*ACTIVITY*: Transcribe precisely those lines of the listing that fall between the line containing "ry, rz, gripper" and the last line, inclusive of both.

*RAW DATA*:

[Start of section]

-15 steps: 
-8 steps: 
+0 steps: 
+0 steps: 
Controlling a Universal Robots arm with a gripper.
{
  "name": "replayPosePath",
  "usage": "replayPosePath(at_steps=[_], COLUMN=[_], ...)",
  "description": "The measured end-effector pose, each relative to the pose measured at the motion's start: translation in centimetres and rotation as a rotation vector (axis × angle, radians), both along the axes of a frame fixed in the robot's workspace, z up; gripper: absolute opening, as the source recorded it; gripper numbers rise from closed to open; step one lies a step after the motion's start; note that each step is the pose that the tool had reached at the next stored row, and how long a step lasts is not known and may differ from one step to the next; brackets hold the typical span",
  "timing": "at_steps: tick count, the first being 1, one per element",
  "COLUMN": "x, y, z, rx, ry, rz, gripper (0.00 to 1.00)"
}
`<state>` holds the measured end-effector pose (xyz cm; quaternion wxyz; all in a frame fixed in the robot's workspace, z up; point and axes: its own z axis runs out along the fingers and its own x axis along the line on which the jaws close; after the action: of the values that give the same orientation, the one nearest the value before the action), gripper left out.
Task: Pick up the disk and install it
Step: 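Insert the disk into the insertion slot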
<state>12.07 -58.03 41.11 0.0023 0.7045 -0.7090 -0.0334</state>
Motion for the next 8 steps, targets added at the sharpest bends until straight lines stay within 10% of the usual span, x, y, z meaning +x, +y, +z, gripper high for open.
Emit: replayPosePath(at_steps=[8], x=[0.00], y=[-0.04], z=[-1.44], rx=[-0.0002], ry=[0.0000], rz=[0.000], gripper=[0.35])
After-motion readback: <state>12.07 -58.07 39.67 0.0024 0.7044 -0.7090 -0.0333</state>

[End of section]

*ANSWER TO THIS EXERCISE*:
  "COLUMN": "x, y, z, rx, ry, rz, gripper (0.00 to 1.00)"
}
`<state>` holds the measured end-effector pose (xyz cm; quaternion wxyz; all in a frame fixed in the robot's workspace, z up; point and axes: its own z axis runs out along the fingers and its own x axis along the line on which the jaws close; after the action: of the values that give the same orientation, the one nearest the value before the action), gripper left out.
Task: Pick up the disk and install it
Step: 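Insert the disk into the insertion slot
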<state>12.07 -58.03 41.11 0.0023 0.7045 -0.7090 -0.0334</state>
Motion for the next 8 steps, targets added at the sharpest bends until straight lines stay within 10% of the usual span, x, y, z meaning +x, +y, +z, gripper high for open.
Emit: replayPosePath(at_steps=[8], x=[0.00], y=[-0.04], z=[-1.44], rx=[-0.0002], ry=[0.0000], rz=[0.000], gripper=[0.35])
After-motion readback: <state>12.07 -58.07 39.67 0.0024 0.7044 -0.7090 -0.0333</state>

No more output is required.